Pandas DataFrame stored list as string: How to convert back to list?

You can directly use pandas -

import pandas as pd
df = pd.read_csv(DF_NAME, converters={'COLUMN_NAME': pd.eval})

This will read that column as a it's corresponding dtype in python instead of a string.

UPDATE:

As rightfully pointed out by @ctwardy in comments. It is wiser to use pd.eval instead of eval to avoid unintended regex related consequences. Details - https://realpython.com/python-eval-function/#minimizing-the-security-issues-of-eval


  • Use ast.literal_eval to safely evaluate a string containing a Python literal or container datatype.
    • It's part of the standard library

    • Using python's eval() vs. ast.literal_eval()? explains why literal_eval is safer than using eval.

    • Examples:

      • literal_eval("[1.23, 2.34]") works
      • literal_eval("['KB4523205','KB4519569','KB4503308']") works
        • Other answers mention pd.eval, but its usage is limited; it results in ValueError: NumExpr 2 does not support Unicode as a dtype. for this simple example.
      • literal_eval("[KB4523205, KB4519569, KB4503308]") doesn't work (no quotes around the str values)
        • See pandas - convert string into list of strings for dealing with this representation.
  • Convert the column when reading the file, by using the converters parameter of pandas.read_csv.

data in test.csv

col1
"[1.23, 2.34]"
"['KB4523205','KB4519569','KB4503308']"

Convert the column when creating the csv

from ast import literal_eval
import pandas as pd

# convert the column during import
df = pd.read_csv('test.csv', converters={'col1': literal_eval})

# display(df)
                                col1
0                       [1.23, 2.34]
1  [KB4523205, KB4519569, KB4503308]

# check type
print(type(df.iloc[0, 0]))
list

print(type(df.iloc[1, 0]))
list

Convert the column of an existing dataframe

df.col1 = df.col1.apply(literal_eval)

%%timeit

  • pd.eval is 28 times slower than literal_eval
  • Given test.csv with 2,820,511 rows of "[1.23, 2.34]"

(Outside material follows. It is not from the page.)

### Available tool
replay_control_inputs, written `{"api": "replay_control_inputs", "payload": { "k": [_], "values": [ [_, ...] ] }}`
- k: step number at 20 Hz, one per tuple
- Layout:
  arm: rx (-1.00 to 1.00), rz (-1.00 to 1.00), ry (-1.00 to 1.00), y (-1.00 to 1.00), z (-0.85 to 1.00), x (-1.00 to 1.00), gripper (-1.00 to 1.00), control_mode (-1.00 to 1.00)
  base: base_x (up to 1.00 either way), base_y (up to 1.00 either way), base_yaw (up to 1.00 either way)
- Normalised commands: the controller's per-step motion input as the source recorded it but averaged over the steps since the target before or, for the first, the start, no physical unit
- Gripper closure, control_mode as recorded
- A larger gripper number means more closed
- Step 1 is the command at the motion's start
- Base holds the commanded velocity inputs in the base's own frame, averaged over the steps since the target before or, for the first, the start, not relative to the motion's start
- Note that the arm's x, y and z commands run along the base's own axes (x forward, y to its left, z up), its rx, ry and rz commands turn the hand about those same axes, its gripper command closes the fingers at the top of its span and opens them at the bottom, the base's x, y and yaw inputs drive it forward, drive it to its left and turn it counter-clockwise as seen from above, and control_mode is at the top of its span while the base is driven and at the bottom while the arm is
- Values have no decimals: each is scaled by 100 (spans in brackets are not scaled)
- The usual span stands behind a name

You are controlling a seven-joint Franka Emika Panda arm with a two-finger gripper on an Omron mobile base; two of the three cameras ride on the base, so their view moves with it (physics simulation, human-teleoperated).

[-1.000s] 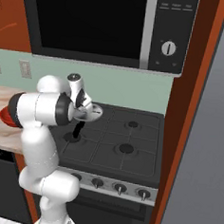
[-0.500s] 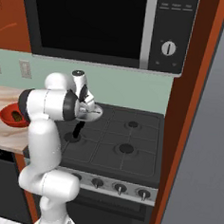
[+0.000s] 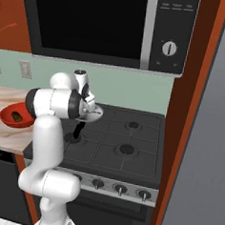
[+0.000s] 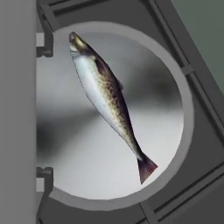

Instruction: Place the fish on the plate and place the sweet potato on the same plate.

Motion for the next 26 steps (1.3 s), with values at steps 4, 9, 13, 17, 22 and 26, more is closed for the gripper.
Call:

enter image description here


As you pointed out, this can commonly happen when saving and loading pandas DataFrames as .csv files, which is a text format.

In your case this happened because list objects have a string representation, allowing them to be stored as .csv files. Loading the .csv will then yield that string representation.

If you want to store the actual objects, you should use DataFrame.to_pickle() (note: objects must be picklable!).

To answer your second question, you can convert it back with ast.literal_eval:

>>> from ast import literal_eval
>>> literal_eval('[1.23, 2.34]')
[1.23, 2.34]